It has long been debated as to why the Vikings originally invaded England…. Possibly poor harvests in their own land had driven them further afield – but more likely they came to plunder to satisfy their own greed…. They could cross the North Sea in their longships in a matter of a couple of days to make a raid…. The attack on Lindisfarne was just the start of a long and terrifying plunderous campaign….the monks were either killed or taken as slaves and the monastery’s treasures carried away to the awaiting Viking ships….img_3345

The news reached Alcuin, a Northumbrian scholar living in a Frankish kingdom where he was tutor to King Charlemagne’s children…. He recorded “The heathens poured out the blood of saints around the altar, and trampled on the bodies of saints in the temple of God, like dung in the street”….

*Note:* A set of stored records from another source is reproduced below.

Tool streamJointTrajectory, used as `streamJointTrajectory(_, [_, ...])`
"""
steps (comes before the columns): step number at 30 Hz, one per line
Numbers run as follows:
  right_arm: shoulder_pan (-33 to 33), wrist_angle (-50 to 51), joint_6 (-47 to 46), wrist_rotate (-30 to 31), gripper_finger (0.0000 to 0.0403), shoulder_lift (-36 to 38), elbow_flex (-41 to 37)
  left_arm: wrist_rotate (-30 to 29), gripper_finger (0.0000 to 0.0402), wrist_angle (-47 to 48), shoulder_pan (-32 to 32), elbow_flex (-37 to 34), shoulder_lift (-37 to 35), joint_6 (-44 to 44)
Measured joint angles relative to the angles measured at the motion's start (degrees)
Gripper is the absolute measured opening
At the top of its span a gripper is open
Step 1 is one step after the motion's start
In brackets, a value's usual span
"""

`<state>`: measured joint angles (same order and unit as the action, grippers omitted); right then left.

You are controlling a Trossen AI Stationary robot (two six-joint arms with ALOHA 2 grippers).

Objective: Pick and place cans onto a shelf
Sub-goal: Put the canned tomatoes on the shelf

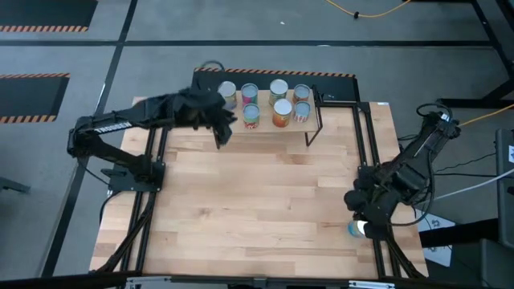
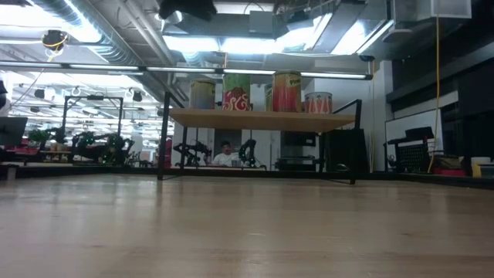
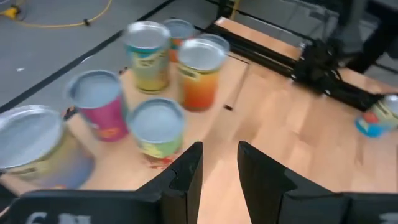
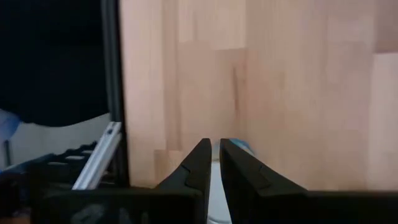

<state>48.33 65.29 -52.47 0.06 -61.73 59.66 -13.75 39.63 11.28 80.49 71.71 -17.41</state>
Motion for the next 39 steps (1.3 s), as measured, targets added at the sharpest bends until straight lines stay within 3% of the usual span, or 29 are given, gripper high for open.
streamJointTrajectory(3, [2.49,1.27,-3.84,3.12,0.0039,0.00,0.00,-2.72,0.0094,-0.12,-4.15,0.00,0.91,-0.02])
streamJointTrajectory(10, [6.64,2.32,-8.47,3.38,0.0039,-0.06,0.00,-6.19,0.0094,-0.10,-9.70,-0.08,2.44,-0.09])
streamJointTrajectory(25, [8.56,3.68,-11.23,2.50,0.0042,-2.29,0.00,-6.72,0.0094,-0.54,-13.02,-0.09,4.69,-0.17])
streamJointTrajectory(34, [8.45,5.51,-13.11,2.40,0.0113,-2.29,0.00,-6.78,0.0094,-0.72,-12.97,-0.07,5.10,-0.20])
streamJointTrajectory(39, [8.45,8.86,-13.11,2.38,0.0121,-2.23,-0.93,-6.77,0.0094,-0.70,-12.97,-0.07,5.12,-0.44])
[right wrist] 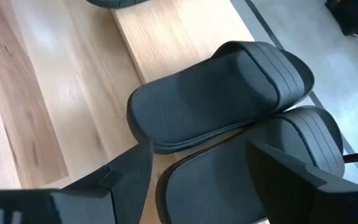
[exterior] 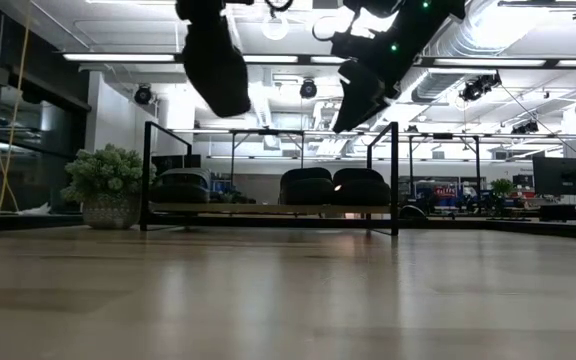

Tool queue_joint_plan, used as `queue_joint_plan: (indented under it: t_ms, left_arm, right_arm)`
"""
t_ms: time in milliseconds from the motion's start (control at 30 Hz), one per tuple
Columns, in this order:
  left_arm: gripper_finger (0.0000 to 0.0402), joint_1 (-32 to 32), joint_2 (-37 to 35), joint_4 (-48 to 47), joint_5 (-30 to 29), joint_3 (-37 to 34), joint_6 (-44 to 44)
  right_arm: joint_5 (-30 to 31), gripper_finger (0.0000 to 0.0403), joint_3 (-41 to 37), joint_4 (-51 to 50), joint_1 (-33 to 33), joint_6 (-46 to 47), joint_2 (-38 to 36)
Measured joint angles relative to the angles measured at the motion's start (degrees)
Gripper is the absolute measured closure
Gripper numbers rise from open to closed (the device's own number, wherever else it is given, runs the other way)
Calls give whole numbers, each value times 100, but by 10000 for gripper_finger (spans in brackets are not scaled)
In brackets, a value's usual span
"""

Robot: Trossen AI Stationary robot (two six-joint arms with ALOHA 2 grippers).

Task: Pick and place slides into the shelf
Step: Put the black slide on the shelf

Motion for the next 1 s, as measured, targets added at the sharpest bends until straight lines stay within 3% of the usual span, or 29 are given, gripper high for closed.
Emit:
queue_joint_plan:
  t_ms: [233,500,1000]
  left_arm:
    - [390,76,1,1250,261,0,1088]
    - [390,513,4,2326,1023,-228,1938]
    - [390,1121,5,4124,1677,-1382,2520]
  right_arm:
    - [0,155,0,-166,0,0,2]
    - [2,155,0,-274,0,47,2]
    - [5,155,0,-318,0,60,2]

Worried that this was a message of wrath from Divine Powers he wrote to Higbald, Bishop of Lindisfarne…. He questioned why God had allowed such a thing to happen in “a place more sacred than any in Britain”….and advised Higbald to examine his conscience…. “Is this the outcome of the sins of those who live there?”…. Was he referring to the murder of the Northumbrian king in 788 by a group of conspirators led by Sicga? – Who then in 793 ‘perished by his own hand’….but then had been carried to the Holy Island for burial – just six weeks before the Vikings struck….

Despite the attack at Lindisfarne a Christian community managed to survive…. Raids became more and more frequent – and by 850 Viking armies were over-wintering in the northern parts of England…. By 870 the invasion and conquering of Anglo-Saxon kingdoms had begun in earnest….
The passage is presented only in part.